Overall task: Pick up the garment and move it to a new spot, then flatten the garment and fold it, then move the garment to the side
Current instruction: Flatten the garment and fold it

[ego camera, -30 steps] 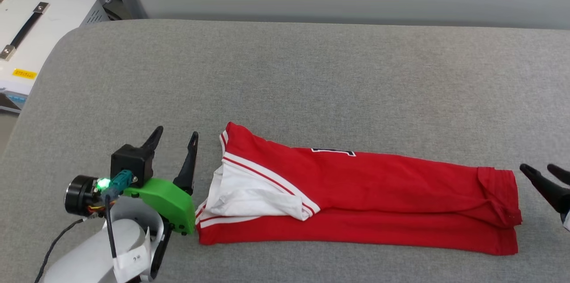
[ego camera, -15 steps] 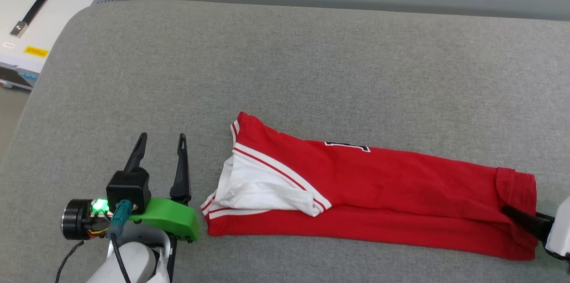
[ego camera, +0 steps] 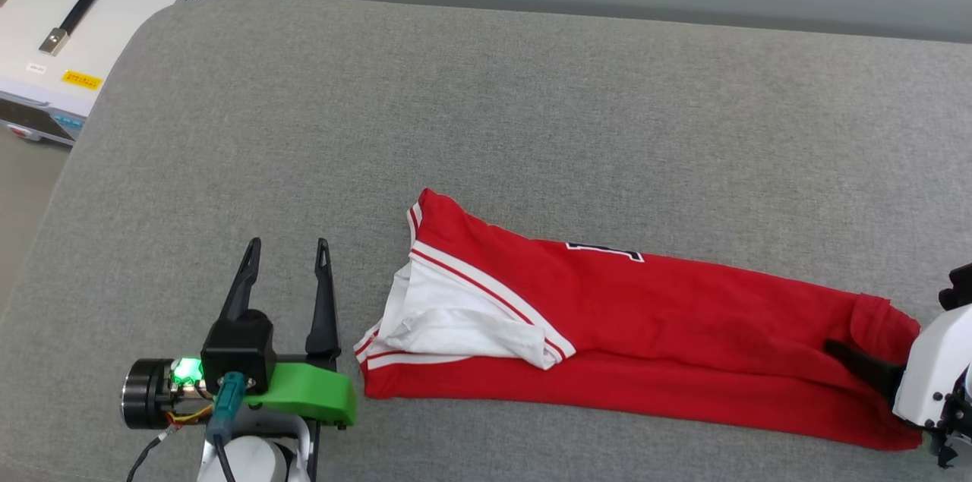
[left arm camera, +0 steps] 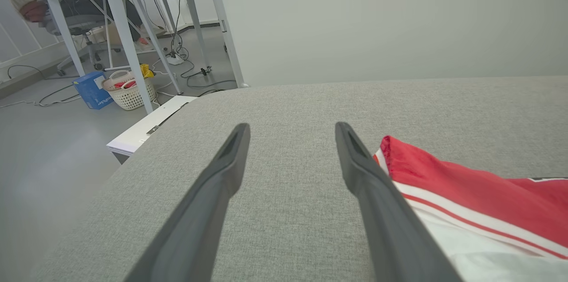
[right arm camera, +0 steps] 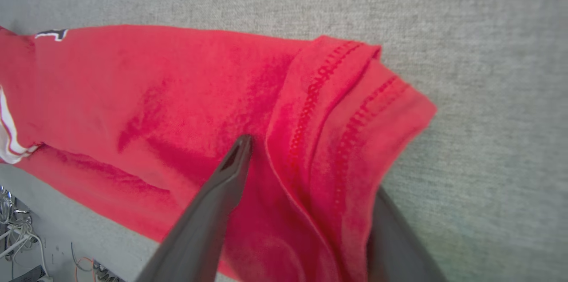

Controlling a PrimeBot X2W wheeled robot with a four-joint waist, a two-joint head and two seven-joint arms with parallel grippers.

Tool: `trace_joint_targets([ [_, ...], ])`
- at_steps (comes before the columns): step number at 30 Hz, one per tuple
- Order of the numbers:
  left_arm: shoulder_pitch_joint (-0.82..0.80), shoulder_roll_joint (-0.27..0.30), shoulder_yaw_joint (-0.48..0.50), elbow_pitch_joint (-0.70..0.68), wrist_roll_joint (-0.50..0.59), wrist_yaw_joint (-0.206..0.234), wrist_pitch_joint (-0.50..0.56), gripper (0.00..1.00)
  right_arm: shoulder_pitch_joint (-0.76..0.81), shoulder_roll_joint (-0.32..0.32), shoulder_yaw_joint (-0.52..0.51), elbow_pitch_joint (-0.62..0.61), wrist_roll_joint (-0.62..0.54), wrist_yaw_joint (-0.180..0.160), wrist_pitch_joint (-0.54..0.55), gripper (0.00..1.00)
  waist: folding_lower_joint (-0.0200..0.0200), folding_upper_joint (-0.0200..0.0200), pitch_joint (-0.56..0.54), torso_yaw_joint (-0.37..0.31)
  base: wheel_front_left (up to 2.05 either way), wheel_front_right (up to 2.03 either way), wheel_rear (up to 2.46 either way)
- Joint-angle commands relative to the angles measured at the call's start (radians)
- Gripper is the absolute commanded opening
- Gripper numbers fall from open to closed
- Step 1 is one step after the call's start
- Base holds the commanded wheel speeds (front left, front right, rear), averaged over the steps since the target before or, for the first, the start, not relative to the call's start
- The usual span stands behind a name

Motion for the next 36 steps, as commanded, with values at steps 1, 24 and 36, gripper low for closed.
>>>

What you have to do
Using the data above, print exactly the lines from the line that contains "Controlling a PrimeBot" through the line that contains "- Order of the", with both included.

Response to the task
Controlling a PrimeBot X2W wheeled robot with a four-joint waist, a two-joint head and two seven-joint arms with parallel grippers.

Tool: `trace_joint_targets([ [_, ...], ])`
- at_steps (comes before the columns): step number at 30 Hz, one per tuple
- Order of the numbers:

No further output will be produced for this exercise.